How to contribute a dataset¶
To make a dataset available in Flower Dataset (flwr-datasets), you need to add the dataset to HuggingFace Hub .
This guide will explain the best practices we found when adding datasets ourselves and point to the HFs guides. To see the datasets added by Flower, visit https://huggingface.co/flwrlabs.
Dataset contribution process¶
The contribution contains three steps: first, on your development machine transform your dataset into a datasets.Dataset
object, the preferred format for datasets in HF Hub; second, upload the dataset to HuggingFace Hub and detail it its readme how can be used with Flower Dataset; third, share your dataset with us and we will add it to the recommended FL dataset list
Creating a dataset locally¶
You can create a local dataset directly using the datasets library or load it in any custom way and transform it to the datasets.Dataset from other Python objects. To complete this step, we recommend reading our Use with Local Data guide or/and the Create a dataset guide from HF.
Tip
We recommend that you do not upload custom scripts to HuggingFace Hub; instead, create the dataset locally and upload the data, which will speed up the processing time each time the data set is downloaded.
Contribution to the HuggingFace Hub¶
Each dataset in the HF Hub is a Git repository with a specific structure and readme file, and HuggingFace provides an API to push the dataset and, alternatively, a user interface directly in the website to populate the information in the readme file.
Contributions to the HuggingFace Hub come down to:
creating an HF repository for the dataset.
uploading the dataset.
filling in the information in the readme file.
To complete this step, follow this HF’s guide Share dataset to the Hub.

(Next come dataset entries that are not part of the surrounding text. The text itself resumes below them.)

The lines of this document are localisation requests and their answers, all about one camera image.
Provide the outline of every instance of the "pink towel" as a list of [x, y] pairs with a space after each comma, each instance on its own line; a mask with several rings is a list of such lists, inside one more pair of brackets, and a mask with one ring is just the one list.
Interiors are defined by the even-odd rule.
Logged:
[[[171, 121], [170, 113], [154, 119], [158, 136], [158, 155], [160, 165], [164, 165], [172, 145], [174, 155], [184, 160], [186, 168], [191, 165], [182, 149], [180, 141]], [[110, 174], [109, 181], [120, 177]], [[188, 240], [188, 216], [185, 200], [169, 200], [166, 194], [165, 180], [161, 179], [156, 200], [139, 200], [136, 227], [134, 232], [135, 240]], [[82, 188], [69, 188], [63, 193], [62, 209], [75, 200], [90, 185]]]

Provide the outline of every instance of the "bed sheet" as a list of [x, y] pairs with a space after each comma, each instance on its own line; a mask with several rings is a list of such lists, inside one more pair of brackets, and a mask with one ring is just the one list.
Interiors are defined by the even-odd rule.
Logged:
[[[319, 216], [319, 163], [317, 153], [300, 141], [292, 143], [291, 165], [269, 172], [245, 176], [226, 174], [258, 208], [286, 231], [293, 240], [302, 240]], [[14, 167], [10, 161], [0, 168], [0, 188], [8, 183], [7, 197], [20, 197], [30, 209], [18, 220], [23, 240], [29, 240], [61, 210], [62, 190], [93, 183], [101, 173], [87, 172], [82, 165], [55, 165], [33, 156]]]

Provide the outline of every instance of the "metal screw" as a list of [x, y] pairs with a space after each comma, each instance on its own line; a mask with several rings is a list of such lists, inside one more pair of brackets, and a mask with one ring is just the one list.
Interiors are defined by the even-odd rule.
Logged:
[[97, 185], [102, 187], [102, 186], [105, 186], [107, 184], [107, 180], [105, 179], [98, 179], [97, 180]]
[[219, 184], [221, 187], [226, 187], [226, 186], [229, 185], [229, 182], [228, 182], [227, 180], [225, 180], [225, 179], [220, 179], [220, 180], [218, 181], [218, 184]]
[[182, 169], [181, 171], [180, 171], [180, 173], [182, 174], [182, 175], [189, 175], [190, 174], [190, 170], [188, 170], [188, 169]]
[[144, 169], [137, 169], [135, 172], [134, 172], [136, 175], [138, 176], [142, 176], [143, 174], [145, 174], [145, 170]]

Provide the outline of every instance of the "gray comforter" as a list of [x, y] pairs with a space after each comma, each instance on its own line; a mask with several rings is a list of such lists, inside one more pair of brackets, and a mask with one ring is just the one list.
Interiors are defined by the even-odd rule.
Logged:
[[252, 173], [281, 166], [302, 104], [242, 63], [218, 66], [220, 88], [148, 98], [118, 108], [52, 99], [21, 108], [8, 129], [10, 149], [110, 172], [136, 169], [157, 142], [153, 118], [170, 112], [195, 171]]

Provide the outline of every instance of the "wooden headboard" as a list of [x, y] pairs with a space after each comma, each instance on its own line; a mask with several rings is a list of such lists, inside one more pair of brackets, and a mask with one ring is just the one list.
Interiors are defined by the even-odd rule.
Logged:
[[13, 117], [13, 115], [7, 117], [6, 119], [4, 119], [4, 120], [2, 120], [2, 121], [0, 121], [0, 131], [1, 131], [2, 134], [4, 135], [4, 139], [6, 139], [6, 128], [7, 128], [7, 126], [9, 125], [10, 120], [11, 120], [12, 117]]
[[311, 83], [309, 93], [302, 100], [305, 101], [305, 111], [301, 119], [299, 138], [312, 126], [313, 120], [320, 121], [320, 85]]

Note that the push of the dataset is straightforward, and here’s what it could look like:
from datasets import Dataset
# Example dataset
data = {
'column1': [1, 2, 3],
'column2': ['a', 'b', 'c']
}
# Create a Dataset object
dataset = Dataset.from_dict(data)
# Push the dataset to the HuggingFace Hub
dataset.push_to_hub("you-hf-username/your-ds-name")
To make the dataset easily accessible in FL we recommend adding the “Use in FL” section. Here’s an example of how it is done in one of our repos for the cinic10 dataset.
Increasing visibility of the dataset¶
If you want the dataset listed in our recommended FL dataset list , please send a PR or ping us in Slack #contributions channel.
That’s it! You have successfully contributed a dataset to the HuggingFace Hub and made it available for FL community. Thank you for your contribution!